▶ **Task requirements**:
Whenever the string "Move" turns up in a line of the data below, copy that line.

Stored items from a collection:
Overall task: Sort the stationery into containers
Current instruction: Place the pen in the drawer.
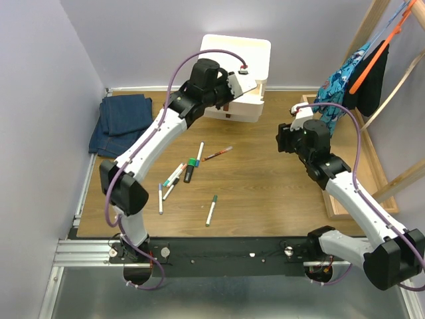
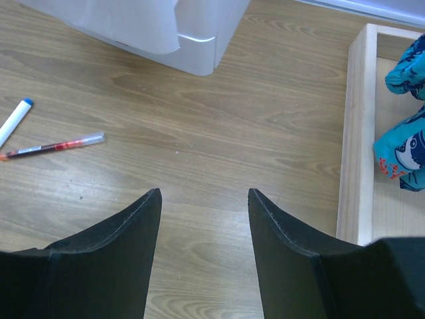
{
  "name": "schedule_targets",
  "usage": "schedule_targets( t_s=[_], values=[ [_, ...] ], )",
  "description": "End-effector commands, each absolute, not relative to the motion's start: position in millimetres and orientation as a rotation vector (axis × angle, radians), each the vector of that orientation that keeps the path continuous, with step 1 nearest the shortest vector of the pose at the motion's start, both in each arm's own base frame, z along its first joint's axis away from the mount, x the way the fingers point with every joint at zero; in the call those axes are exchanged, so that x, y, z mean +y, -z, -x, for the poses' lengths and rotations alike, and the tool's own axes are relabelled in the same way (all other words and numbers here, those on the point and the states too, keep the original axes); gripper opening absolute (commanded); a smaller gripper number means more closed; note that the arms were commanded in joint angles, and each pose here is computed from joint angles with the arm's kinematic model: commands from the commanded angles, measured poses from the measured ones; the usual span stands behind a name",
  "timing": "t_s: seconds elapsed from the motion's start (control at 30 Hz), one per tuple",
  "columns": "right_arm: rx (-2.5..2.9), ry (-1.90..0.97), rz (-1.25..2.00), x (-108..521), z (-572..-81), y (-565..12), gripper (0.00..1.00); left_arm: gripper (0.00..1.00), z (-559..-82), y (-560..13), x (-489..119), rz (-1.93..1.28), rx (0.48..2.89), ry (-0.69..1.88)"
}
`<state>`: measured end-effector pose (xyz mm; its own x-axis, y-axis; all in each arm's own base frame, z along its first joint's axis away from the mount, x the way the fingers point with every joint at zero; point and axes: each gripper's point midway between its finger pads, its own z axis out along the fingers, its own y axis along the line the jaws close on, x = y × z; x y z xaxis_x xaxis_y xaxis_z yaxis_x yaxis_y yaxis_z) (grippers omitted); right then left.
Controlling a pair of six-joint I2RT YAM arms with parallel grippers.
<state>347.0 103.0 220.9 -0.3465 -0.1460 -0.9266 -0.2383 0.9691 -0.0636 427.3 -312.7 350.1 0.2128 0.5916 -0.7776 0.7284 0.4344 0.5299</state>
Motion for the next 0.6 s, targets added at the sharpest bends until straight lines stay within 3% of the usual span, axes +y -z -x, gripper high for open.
schedule_targets(
  t_s=[0.0, 0.37, 0.57],
  values=[
    [1.906, -0.105, 0.192, 94.9, -355.4, -232.6, 0.63, 0.37, -480.0, -349.4, -308.2, -1.224, 1.406, 0.029],
    [1.947, -0.100, 0.163, 85.3, -354.2, -215.5, 0.63, 0.38, -526.3, -342.3, -310.2, -1.212, 1.360, -0.026],
    [1.956, -0.098, 0.165, 85.0, -355.3, -209.9, 0.63, 0.46, -525.3, -322.2, -312.3, -1.202, 1.422, 0.021]
  ],
)
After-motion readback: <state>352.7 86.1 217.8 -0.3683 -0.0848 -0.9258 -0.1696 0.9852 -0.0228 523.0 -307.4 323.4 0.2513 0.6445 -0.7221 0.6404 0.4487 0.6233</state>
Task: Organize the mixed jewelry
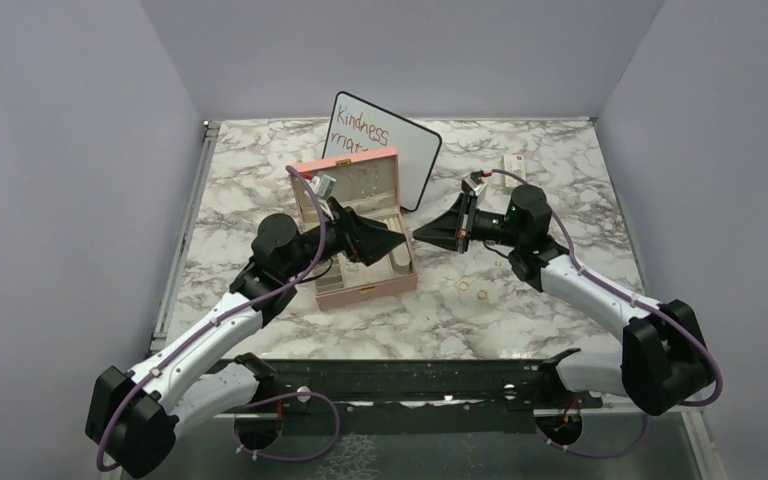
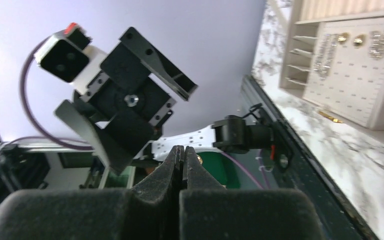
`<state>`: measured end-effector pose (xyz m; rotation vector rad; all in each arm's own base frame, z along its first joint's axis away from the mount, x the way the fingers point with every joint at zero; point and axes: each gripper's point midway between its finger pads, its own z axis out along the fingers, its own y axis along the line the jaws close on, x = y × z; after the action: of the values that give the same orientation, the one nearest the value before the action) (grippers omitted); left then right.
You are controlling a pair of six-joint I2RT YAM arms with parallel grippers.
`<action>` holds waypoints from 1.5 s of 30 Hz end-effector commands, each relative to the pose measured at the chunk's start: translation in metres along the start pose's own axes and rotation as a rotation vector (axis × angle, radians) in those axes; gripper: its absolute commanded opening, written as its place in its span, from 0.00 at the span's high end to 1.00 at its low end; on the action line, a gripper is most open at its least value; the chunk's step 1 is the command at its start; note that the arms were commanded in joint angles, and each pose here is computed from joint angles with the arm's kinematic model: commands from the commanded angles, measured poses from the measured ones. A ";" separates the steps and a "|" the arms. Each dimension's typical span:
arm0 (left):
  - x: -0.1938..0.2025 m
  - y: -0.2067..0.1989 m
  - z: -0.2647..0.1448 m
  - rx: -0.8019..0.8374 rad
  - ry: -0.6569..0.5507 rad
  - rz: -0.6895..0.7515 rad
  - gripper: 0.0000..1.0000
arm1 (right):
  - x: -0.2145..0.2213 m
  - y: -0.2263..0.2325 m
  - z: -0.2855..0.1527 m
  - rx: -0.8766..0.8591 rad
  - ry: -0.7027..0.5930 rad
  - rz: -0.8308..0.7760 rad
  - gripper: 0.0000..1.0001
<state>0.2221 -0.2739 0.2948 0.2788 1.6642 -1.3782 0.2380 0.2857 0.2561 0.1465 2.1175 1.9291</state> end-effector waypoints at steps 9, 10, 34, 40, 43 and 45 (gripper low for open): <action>0.004 -0.032 0.016 0.160 0.067 -0.048 0.34 | 0.007 0.040 -0.011 -0.174 0.006 0.075 0.99; 0.007 -0.031 0.018 0.159 0.071 -0.052 0.34 | 0.007 0.040 -0.011 -0.177 0.005 0.081 0.99; 0.017 -0.034 0.030 0.190 0.102 -0.058 0.70 | 0.008 0.036 -0.014 -0.194 -0.004 0.178 0.99; 0.016 -0.033 0.030 0.182 0.096 -0.055 0.82 | 0.008 0.034 -0.014 -0.193 -0.009 0.183 0.99; 0.016 -0.031 0.031 0.173 0.094 -0.053 0.88 | 0.008 0.033 -0.014 -0.189 -0.012 0.184 0.99; 0.015 -0.030 0.030 0.164 0.090 -0.051 0.91 | 0.008 0.032 -0.014 -0.187 -0.014 0.186 0.99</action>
<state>0.2104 -0.3154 0.2899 0.3736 1.6989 -1.5648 0.2236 0.2805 0.2819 0.3412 2.0110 2.2150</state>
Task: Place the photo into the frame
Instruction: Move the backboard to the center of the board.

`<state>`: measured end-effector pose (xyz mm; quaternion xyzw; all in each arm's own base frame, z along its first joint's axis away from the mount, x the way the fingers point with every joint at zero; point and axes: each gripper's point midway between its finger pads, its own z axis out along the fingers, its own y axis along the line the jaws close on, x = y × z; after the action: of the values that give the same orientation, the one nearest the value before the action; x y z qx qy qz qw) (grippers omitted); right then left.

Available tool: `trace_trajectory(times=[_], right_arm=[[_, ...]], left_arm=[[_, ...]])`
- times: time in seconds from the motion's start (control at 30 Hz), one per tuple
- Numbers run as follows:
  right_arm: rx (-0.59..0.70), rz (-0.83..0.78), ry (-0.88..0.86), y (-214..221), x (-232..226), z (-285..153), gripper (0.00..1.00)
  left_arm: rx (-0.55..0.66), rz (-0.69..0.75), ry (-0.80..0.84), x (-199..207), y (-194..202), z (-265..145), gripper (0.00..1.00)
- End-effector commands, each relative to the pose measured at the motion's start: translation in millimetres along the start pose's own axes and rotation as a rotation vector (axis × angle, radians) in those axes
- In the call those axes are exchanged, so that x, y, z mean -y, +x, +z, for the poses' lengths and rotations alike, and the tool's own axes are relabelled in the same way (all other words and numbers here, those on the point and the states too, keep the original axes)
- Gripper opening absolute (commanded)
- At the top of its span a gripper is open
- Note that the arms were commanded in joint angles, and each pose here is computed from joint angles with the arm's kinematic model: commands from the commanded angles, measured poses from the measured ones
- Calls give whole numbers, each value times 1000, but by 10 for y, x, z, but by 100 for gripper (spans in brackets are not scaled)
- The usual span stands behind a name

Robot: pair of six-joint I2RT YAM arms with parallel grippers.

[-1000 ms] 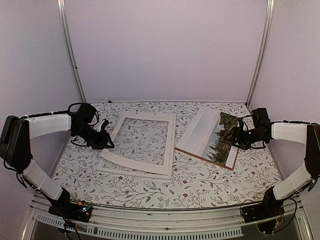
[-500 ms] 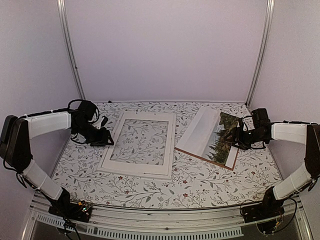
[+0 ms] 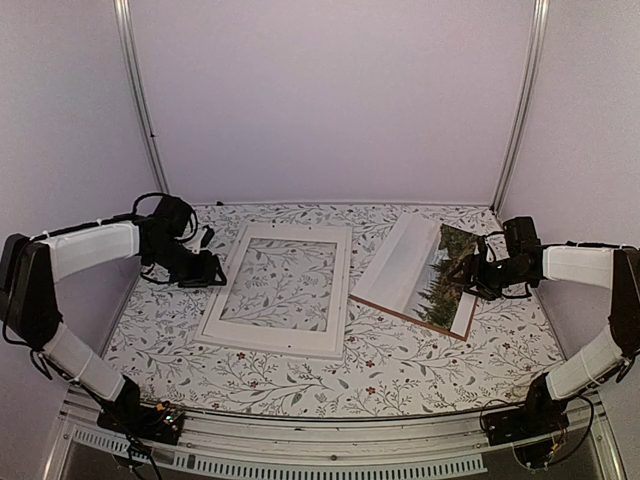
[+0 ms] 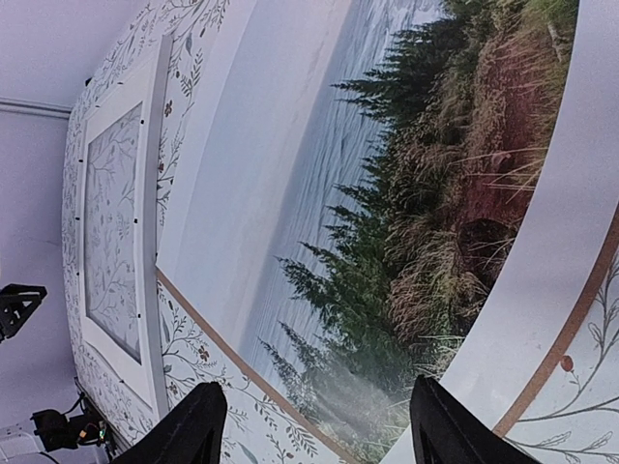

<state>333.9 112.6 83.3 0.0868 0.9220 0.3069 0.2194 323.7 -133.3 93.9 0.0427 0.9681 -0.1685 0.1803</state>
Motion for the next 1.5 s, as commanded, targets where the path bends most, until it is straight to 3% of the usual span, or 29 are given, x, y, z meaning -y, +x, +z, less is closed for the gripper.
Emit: trace_trajectory(times=[0.0,0.17,0.27,0.33,0.4,0.43,0.57,0.77,0.93,1.07,1.23,1.33,1.47], right_arm=[[13,-18,-1,-11,-29,-12,69],[58,-53,33,-88,-53,-115,71],[105,-56,149,-186,88,-218,74],[126,-55,214,-231,186,-256,78],[134,-50,270,-273,280,-275,80],[134,-49,292,-288,316,-276,80],[144,-51,321,-349,358,-266,80],[178,-65,290,-463,266,-280,80],[215,-86,323,-558,261,-368,81],[257,-99,352,-590,281,-465,83],[313,-128,376,-670,258,-593,84],[350,-140,422,-781,288,-661,85],[372,-137,436,-920,302,-652,87]], left_arm=[[83,35,34,192,-191,-139,58],[119,46,66,363,-255,-169,60],[169,77,75,543,-314,-254,67],[206,107,110,718,-341,-326,76],[253,138,168,923,-377,-415,98],[271,149,193,1016,-380,-465,99],[357,202,253,1360,-403,-753,100],[521,327,164,1686,-422,-1209,100],[563,431,7,1758,-417,-1321,100],[618,545,-215,1721,-450,-1437,100],[686,477,-409,1443,-558,-1557,100],[703,452,-392,1439,-589,-1494,100],[701,450,-242,1661,-691,-1350,100]])
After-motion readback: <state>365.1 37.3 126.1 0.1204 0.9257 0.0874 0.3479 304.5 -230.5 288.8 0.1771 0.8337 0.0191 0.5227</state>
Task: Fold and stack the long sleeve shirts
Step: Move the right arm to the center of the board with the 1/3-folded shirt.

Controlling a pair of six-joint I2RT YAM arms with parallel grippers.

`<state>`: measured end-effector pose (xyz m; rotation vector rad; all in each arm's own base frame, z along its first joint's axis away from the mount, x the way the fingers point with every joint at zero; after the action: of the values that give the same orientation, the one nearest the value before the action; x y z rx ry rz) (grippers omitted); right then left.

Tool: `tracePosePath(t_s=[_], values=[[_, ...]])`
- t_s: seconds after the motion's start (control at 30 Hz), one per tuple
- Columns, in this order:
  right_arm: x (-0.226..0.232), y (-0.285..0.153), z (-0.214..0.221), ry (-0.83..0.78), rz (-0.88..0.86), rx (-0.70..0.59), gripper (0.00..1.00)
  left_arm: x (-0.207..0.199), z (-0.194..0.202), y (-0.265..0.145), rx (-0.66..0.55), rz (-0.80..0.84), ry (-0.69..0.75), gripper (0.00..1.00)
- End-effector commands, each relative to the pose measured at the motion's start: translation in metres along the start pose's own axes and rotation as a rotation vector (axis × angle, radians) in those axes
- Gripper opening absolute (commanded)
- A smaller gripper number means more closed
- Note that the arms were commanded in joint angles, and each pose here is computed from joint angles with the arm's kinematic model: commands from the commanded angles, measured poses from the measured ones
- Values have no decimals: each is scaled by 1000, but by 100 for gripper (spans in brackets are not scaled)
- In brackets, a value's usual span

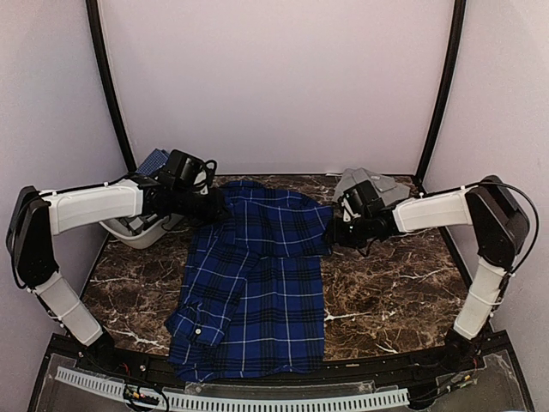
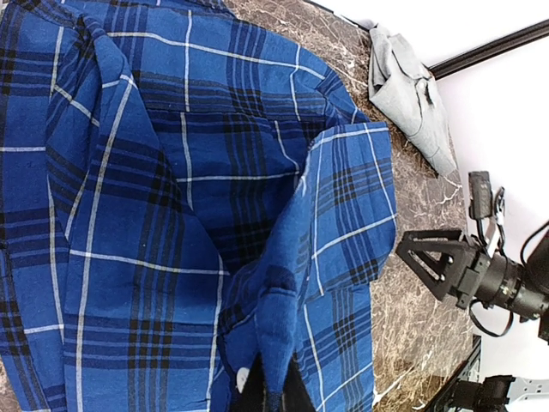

▶ **Task response**:
Instruction: Move the backboard to the center of the board.
Step: Move the right arm to the center of the board with the 1/3-folded shirt.

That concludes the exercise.